• TASK REQUIREMENTS
Omit every picture while you reproduce the entries that follow word for word.

• Excerpts from a dataset
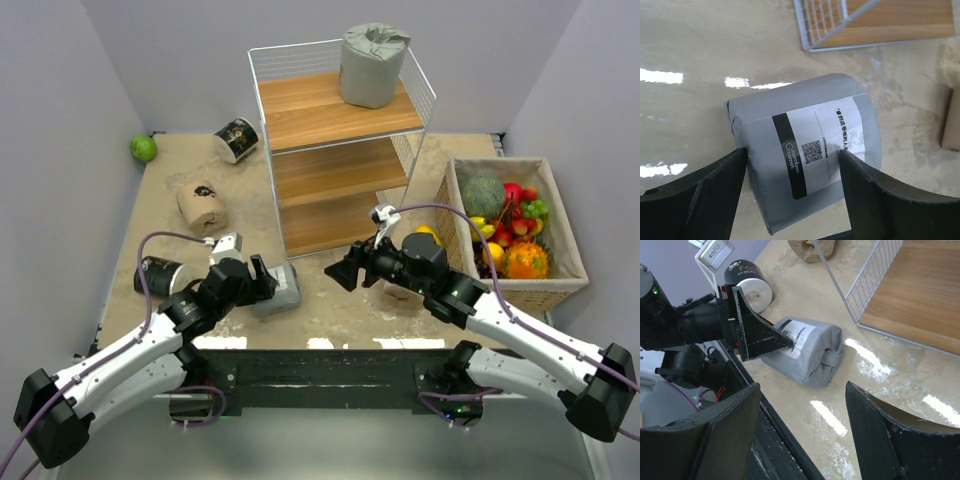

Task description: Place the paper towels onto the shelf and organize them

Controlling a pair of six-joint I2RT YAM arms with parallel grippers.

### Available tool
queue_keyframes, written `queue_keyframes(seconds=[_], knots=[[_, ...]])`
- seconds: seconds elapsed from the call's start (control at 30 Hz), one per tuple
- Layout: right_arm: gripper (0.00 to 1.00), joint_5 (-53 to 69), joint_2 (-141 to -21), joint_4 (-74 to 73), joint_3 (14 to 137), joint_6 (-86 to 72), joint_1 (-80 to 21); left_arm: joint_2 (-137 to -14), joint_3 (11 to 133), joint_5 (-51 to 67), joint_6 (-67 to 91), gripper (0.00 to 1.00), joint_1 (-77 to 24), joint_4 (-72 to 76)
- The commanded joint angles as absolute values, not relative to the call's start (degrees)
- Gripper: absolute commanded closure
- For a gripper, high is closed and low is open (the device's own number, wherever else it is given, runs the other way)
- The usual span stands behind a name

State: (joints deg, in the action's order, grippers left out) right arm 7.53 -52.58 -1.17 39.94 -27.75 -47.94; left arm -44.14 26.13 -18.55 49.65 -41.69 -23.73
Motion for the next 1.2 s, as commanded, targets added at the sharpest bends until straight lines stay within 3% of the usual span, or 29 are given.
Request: queue_keyframes(seconds=[0.0,0.2,0.33,0.63,0.87,1.17], knots=[[0.28,9.4,-54.7,7.7,37.4,-34.5,-47.9,-44.7,23.3,-6.2,46.6,0.23,-42.3,-14.7],[0.3,12.2,-58.8,17.6,33.4,-41.7,-47.9,-41.9,24.1,-4.2,47.6,0.23,-42.5,-14.0],[0.3,12.3,-60.8,20.5,31.8,-43.3,-47.9,-40.6,27.5,-6.7,47.9,0.16,-42.5,-17.6],[0.24,15.5,-68.1,25.1,31.8,-41.7,-47.9,-43.9,40.4,-18.7,43.4,0.08,-42.5,-28.7],[0.22,18.0,-73.7,27.9,33.4,-39.4,-47.9,-47.6,51.4,-35.2,34.6,0.05,-42.1,-37.3],[0.18,24.6,-82.2,36.6,32.7,-40.3,-47.9,-41.5,46.4,-41.0,27.6,0.04,-42.2,-33.8]])
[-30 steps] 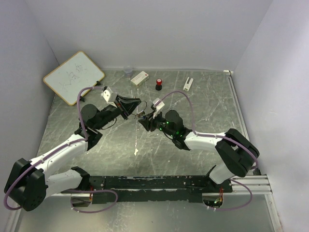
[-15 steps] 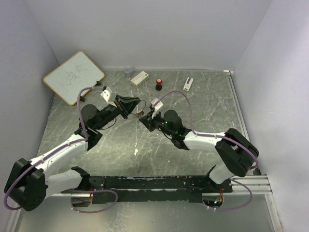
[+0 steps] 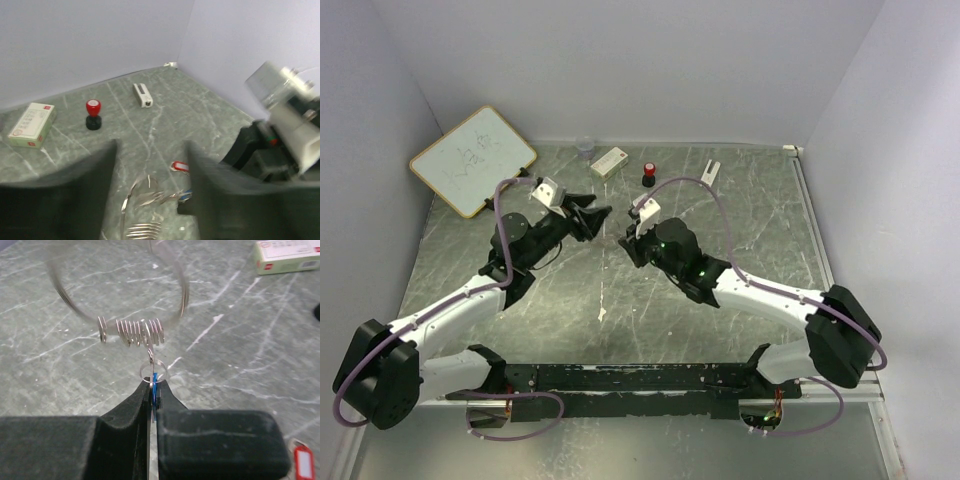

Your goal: Remove the keys from the keyring

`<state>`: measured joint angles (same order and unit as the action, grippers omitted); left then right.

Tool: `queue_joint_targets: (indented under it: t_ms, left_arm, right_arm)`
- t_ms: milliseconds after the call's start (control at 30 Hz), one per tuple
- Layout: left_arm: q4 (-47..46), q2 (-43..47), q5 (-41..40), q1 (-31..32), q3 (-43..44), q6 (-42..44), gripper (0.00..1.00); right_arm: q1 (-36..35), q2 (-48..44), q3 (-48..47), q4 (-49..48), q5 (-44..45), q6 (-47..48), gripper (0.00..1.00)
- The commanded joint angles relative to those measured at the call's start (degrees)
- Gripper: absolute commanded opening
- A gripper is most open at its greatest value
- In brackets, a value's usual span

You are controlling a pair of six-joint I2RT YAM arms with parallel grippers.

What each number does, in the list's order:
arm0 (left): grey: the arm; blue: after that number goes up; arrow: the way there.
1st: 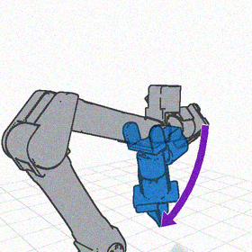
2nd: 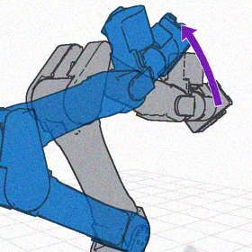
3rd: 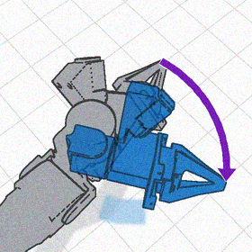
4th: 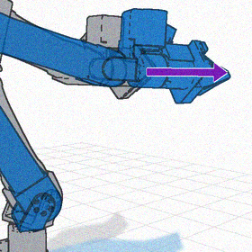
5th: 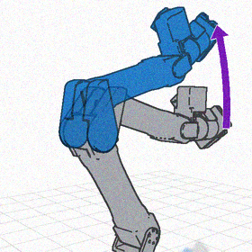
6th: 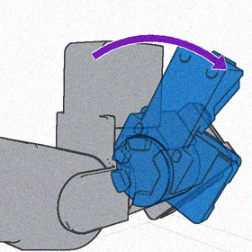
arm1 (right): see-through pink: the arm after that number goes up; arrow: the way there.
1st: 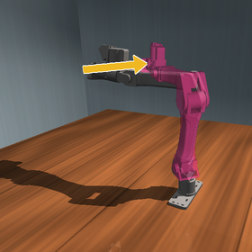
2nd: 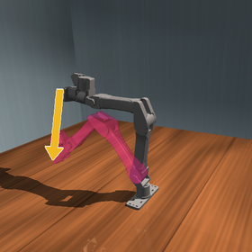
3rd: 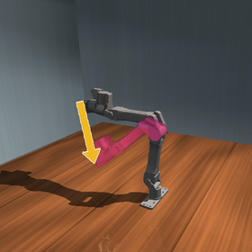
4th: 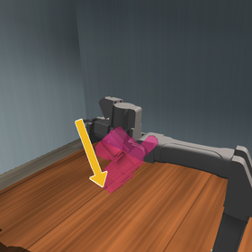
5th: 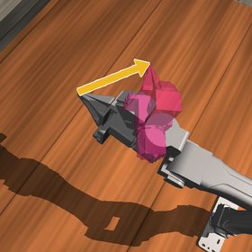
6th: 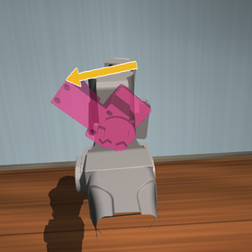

• ANSWER TO THE PROBLEM
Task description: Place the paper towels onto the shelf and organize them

Controlling a pair of six-joint I2RT YAM arms with parallel grippers.

### Available tool
queue_keyframes, written `queue_keyframes(seconds=[_], knots=[[_, ...]])`
- seconds: seconds elapsed from the call's start (control at 30 Hz), one per tuple
- Layout: right_arm: gripper (0.00 to 1.00), joint_5 (-53 to 69), joint_2 (-141 to -21), joint_4 (-74 to 73), joint_3 (14 to 137), joint_6 (-86 to 72), joint_1 (-80 to 21); left_arm: joint_2 (-137 to -14), joint_3 (11 to 133), joint_5 (-51 to 67), joint_6 (-67 to 91), gripper (0.00 to 1.00), joint_1 (-77 to 24), joint_4 (-72 to 76)
- The commanded joint angles as absolute values, not relative to the call's start (degrees)
- Gripper: absolute commanded closure
- For a gripper, high is closed and low is open (the device's own number, wherever else it is given, runs the other way)
- The usual span stands behind a name

State: (joints deg, in the action's order, grippers left out) right arm 7.53 -52.58 -1.17 39.94 -27.75 -47.94; left arm -44.14 26.13 -18.55 49.65 -41.69 -23.73
Motion for the next 1.2 s, as commanded, targets added at the sharpest bends until straight lines stay within 3% of the usual span, or 29 are given.
Request: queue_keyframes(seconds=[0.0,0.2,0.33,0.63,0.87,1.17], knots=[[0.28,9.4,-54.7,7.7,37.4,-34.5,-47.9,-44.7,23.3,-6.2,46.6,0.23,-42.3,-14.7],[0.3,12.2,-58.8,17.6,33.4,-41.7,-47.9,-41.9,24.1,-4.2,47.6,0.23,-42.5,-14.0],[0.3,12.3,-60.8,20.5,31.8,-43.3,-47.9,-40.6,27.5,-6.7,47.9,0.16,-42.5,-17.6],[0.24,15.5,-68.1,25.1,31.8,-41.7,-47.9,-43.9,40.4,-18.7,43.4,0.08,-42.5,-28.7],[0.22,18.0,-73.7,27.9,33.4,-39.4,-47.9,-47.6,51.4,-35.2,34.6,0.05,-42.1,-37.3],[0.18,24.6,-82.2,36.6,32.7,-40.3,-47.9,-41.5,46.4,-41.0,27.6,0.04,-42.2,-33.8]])
[-30 steps] 
[-15 steps] 
[+0 steps] 

Your goal: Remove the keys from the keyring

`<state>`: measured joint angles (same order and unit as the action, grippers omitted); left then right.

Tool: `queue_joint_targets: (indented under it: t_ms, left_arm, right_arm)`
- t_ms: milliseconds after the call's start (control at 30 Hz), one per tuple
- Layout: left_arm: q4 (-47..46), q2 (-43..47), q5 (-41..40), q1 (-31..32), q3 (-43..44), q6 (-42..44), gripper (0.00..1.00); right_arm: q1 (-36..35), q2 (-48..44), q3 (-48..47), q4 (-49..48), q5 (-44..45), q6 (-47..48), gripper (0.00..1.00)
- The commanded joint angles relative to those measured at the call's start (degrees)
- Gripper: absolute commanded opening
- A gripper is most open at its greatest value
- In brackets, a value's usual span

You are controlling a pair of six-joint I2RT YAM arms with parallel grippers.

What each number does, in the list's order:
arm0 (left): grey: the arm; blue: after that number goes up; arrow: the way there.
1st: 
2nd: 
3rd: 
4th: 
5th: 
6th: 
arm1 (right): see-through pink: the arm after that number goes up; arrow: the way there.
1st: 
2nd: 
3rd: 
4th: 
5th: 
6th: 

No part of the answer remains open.